Prompt:
The output should be all lines of the entries below in which the word "knife" occurs.

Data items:
= Beginning of Section =

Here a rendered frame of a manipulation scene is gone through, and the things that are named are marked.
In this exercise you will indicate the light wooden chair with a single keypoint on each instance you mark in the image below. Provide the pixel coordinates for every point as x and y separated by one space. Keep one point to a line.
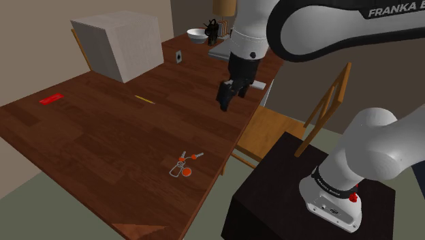
265 129

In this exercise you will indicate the tan table lamp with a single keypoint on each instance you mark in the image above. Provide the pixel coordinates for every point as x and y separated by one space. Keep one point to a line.
224 6

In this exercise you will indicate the brown wooden table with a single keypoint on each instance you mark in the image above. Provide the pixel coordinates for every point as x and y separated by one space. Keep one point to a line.
109 133

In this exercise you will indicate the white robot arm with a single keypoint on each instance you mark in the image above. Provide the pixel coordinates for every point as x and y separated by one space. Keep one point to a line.
372 146

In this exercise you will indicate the row of books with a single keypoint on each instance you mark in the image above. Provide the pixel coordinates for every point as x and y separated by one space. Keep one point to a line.
224 27

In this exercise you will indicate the yellow pencil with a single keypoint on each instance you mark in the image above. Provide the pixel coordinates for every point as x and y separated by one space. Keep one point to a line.
144 99

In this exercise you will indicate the large white box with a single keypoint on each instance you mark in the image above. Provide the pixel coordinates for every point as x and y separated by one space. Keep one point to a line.
132 43

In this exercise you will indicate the dark robot stand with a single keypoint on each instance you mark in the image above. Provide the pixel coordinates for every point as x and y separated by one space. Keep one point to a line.
272 199

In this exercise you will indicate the grey flat laptop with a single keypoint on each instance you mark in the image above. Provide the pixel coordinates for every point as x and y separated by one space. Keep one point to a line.
219 51

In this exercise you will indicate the white bowl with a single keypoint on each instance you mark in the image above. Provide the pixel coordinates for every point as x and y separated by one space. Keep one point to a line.
197 36

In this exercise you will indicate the black figure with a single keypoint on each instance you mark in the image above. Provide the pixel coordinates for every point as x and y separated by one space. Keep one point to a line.
212 31

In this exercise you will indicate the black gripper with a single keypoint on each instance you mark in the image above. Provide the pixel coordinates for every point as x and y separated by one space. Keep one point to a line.
243 68

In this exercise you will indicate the red flat card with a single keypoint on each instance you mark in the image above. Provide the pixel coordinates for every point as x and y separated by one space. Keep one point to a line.
51 99

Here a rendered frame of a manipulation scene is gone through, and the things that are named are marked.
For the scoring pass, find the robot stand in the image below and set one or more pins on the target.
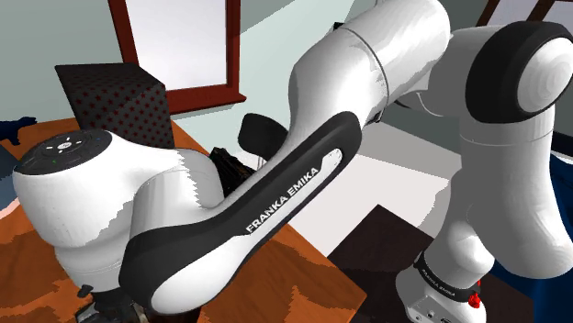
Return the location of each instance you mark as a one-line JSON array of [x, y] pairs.
[[376, 255]]

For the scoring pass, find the black angular object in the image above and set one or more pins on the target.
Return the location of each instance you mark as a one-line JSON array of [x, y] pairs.
[[230, 170]]

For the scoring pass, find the red-brown framed window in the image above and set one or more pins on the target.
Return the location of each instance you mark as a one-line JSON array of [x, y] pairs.
[[179, 40], [508, 10]]

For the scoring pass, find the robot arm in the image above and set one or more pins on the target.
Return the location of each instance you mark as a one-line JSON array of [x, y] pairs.
[[358, 67]]

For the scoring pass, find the dark box with red stars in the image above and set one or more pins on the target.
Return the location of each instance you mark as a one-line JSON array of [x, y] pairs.
[[116, 103]]

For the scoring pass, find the orange wooden table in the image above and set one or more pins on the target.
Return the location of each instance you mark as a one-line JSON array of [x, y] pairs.
[[277, 277]]

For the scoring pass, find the dark blue shape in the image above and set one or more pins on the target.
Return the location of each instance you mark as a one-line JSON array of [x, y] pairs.
[[13, 126]]

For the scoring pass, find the dark blue furniture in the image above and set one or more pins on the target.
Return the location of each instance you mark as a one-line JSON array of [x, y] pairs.
[[553, 304]]

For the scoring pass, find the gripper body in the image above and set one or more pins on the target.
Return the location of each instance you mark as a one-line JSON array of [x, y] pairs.
[[114, 311]]

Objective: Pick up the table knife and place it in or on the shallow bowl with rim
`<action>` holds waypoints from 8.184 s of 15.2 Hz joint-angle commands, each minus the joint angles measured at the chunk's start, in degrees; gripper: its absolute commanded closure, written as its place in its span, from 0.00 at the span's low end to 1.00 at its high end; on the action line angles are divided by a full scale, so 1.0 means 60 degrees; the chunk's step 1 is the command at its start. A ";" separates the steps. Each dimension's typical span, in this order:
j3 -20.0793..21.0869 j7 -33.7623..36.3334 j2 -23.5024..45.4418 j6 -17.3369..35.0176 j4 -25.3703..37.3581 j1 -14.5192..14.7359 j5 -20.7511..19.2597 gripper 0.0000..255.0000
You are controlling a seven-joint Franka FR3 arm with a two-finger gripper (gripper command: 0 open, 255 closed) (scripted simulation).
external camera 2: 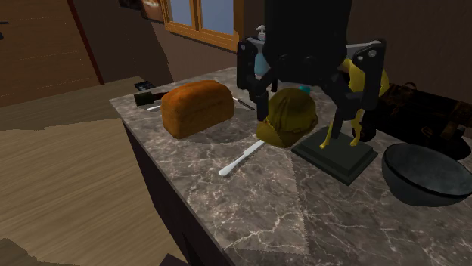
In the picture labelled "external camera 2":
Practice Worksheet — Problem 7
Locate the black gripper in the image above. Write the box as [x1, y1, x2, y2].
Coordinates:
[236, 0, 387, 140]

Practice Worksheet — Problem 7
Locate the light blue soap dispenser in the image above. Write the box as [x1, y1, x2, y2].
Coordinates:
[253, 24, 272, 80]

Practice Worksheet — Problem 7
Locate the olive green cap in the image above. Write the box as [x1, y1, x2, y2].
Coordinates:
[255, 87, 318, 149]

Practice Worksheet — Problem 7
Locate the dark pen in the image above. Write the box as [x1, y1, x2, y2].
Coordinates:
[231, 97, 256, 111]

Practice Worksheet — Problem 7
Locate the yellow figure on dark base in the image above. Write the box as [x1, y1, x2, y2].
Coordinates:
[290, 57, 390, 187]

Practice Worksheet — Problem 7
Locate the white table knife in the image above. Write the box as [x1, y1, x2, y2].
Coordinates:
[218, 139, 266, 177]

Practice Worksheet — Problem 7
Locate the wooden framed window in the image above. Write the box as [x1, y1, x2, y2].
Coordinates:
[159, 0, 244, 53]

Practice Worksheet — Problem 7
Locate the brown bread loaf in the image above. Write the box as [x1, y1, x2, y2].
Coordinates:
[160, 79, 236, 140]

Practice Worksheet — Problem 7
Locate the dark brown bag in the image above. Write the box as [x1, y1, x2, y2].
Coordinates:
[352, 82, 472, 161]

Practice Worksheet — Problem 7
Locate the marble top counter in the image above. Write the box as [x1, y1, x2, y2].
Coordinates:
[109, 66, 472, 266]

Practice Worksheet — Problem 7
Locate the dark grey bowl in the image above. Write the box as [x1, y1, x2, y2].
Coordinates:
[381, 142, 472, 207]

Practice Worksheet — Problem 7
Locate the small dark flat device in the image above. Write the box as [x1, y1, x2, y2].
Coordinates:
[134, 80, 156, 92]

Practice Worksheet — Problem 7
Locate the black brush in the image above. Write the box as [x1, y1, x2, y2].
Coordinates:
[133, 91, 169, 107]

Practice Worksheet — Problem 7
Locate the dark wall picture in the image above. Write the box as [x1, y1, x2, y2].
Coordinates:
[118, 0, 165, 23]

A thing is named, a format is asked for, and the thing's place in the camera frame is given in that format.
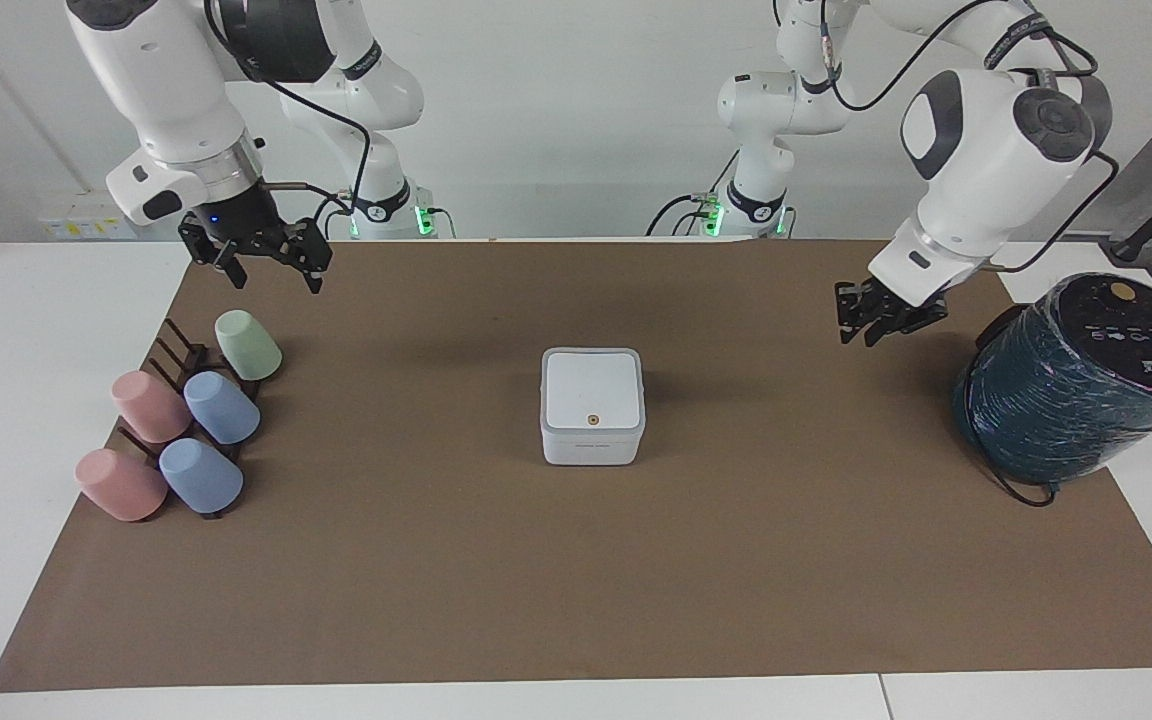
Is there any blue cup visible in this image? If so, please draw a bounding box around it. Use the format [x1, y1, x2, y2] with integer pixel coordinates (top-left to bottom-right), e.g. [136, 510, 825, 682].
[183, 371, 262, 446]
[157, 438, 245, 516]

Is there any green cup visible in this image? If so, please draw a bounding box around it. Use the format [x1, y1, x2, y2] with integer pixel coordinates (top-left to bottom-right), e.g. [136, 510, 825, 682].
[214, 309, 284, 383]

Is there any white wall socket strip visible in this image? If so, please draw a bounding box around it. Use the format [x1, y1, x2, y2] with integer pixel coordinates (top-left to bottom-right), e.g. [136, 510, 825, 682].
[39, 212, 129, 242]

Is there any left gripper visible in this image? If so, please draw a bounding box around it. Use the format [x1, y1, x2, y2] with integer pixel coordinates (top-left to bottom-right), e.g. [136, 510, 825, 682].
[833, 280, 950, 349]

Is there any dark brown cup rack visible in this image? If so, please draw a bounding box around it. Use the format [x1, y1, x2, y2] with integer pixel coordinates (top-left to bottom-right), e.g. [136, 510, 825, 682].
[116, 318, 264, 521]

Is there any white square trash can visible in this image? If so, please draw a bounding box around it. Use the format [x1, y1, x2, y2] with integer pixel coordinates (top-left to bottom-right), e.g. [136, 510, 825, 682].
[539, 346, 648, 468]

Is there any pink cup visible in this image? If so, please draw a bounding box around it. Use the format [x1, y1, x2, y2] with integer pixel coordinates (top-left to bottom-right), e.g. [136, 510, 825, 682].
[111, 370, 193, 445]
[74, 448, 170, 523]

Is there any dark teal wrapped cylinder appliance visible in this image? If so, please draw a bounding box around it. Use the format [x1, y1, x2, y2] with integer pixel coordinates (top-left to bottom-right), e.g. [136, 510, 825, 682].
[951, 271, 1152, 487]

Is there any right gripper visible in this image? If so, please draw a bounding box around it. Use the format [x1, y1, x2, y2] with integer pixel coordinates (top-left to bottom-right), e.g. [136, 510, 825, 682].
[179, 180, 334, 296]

= End of Section =

Exercise result:
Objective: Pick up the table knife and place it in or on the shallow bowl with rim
Locate the white table knife in the image above. Write the box as [x1, y1, x2, y2].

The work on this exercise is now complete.